### Problem to work on
Your task is to copy each line of the records that includes the string "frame".

### Provided information
——

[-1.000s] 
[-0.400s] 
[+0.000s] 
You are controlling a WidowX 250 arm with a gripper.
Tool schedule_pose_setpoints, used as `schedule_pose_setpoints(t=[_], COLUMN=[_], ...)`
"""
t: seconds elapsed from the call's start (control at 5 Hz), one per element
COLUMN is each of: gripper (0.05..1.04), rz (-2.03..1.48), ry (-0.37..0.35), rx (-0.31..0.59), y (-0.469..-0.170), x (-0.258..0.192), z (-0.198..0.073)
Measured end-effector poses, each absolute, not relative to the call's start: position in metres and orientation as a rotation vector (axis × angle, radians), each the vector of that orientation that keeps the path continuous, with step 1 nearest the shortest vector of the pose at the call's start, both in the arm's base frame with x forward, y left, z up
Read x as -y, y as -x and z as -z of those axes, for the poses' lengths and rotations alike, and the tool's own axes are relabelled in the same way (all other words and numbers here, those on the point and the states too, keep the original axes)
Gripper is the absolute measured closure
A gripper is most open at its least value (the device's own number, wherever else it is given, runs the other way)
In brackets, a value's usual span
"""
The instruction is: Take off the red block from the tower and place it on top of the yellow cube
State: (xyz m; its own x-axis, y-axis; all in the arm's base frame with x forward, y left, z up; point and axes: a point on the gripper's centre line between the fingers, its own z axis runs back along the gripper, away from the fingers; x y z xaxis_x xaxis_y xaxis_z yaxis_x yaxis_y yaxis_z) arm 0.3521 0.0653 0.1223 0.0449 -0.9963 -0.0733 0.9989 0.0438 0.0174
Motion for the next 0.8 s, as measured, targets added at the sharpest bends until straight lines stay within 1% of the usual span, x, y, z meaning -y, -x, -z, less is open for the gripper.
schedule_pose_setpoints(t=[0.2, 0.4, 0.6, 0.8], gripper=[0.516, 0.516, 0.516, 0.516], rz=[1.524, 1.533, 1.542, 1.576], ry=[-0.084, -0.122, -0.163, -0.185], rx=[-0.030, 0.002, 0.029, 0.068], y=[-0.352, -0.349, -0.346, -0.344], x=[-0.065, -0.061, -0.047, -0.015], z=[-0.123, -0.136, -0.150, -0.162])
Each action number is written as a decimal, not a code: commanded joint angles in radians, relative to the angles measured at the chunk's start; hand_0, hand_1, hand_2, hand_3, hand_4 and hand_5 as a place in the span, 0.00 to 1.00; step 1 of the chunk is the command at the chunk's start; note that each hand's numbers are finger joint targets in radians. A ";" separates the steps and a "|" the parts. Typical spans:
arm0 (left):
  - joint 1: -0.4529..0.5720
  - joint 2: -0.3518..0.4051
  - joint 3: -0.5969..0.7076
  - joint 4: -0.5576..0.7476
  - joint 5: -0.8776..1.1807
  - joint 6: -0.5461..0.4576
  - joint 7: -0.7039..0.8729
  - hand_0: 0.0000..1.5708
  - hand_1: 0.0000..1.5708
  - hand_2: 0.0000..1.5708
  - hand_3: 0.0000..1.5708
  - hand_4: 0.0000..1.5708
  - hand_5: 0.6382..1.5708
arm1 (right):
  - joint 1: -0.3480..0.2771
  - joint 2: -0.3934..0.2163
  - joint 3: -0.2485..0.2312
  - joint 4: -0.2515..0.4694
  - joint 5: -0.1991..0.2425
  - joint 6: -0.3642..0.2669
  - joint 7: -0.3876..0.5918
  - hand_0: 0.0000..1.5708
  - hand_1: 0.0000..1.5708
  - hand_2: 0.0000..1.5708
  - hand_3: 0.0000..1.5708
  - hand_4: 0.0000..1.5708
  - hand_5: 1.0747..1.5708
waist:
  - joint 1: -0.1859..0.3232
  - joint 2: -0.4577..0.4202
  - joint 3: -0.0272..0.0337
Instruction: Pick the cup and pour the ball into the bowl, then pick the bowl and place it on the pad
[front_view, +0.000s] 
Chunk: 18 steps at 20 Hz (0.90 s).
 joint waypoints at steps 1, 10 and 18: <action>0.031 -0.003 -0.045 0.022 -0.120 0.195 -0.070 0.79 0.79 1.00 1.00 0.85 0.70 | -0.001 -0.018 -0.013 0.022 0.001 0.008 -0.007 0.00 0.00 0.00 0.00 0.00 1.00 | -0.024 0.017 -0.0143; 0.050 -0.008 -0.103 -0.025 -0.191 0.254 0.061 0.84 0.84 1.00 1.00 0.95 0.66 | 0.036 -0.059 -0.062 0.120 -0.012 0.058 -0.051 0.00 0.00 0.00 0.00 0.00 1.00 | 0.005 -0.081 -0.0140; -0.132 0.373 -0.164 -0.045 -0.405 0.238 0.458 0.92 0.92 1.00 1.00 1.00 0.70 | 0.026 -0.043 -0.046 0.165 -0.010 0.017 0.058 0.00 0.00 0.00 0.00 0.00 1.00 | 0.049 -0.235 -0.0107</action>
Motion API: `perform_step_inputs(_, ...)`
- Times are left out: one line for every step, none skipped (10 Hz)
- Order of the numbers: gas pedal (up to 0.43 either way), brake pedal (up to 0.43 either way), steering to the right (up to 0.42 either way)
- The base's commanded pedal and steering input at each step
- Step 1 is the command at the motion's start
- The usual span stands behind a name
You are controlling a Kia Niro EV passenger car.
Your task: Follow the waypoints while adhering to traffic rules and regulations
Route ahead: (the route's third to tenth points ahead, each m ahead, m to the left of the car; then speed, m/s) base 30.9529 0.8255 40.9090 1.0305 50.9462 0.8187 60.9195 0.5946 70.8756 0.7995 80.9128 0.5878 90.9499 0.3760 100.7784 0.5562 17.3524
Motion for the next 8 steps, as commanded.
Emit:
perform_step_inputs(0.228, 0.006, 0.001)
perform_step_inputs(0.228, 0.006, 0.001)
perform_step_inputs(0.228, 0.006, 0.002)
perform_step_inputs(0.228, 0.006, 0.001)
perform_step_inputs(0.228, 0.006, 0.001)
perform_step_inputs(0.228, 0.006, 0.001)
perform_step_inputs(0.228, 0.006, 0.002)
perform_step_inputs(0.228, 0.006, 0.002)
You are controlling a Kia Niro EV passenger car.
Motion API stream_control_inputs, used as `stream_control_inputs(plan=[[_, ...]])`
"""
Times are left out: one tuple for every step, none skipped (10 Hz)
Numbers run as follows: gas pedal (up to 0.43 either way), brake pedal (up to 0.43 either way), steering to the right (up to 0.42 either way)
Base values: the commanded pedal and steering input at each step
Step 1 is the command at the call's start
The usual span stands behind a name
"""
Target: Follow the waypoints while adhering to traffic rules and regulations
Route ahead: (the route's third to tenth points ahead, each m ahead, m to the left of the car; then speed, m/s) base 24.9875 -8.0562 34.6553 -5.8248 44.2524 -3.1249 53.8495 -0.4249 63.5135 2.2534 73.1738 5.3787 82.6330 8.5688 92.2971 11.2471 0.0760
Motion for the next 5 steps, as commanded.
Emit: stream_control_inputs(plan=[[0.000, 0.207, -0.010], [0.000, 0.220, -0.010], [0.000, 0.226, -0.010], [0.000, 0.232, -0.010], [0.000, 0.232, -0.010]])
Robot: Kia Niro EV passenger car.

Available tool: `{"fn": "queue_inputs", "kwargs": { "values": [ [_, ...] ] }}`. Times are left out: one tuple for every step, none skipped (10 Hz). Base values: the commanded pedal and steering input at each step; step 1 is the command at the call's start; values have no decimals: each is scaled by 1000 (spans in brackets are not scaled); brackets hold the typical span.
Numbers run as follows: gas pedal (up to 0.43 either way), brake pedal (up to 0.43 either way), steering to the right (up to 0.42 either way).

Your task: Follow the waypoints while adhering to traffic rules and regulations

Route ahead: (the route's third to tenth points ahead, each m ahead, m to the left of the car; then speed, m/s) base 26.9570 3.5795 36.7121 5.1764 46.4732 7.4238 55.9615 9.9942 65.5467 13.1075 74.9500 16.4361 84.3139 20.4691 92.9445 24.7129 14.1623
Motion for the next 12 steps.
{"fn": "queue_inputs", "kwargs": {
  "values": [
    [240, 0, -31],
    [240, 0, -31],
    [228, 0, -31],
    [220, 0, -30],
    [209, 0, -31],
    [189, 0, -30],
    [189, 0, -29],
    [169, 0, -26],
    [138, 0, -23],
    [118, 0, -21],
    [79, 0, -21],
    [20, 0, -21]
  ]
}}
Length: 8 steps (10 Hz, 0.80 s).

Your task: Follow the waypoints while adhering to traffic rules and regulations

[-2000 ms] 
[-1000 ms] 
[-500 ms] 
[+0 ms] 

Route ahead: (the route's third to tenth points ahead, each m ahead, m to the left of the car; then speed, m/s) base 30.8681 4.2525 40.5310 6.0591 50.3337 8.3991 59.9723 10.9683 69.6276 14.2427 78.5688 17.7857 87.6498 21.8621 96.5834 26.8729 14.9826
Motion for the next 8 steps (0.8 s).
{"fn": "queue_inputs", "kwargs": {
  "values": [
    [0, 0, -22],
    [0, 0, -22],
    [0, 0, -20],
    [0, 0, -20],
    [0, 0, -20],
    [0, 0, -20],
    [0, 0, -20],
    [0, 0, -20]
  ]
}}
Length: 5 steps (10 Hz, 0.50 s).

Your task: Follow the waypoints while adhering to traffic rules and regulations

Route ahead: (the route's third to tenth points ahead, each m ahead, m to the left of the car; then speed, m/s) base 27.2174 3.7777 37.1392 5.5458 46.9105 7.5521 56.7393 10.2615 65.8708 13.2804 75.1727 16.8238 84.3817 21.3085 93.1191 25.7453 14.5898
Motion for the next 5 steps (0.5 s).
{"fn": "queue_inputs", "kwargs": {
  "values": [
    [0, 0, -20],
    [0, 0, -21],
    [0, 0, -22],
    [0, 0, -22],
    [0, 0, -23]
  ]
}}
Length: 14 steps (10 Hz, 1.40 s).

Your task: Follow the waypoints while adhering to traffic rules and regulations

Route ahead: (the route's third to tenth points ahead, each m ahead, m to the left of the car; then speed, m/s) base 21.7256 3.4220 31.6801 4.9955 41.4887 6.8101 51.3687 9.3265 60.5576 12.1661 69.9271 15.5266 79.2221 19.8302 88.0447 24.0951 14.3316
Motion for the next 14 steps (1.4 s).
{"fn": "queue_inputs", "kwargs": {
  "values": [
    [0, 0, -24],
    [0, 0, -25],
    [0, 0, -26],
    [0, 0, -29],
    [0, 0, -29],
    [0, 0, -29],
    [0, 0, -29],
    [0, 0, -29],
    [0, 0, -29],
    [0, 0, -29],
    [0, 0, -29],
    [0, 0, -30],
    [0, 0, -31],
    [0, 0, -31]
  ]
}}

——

### Response to the task
Measured end-effector poses, each absolute, not relative to the call's start: position in metres and orientation as a rotation vector (axis × angle, radians), each the vector of that orientation that keeps the path continuous, with step 1 nearest the shortest vector of the pose at the call's start, both in the arm's base frame with x forward, y left, z up
State: (xyz m; its own x-axis, y-axis; all in the arm's base frame with x forward, y left, z up; point and axes: a point on the gripper's centre line between the fingers, its own z axis runs back along the gripper, away from the fingers; x y z xaxis_x xaxis_y xaxis_z yaxis_x yaxis_y yaxis_z) arm 0.3521 0.0653 0.1223 0.0449 -0.9963 -0.0733 0.9989 0.0438 0.0174

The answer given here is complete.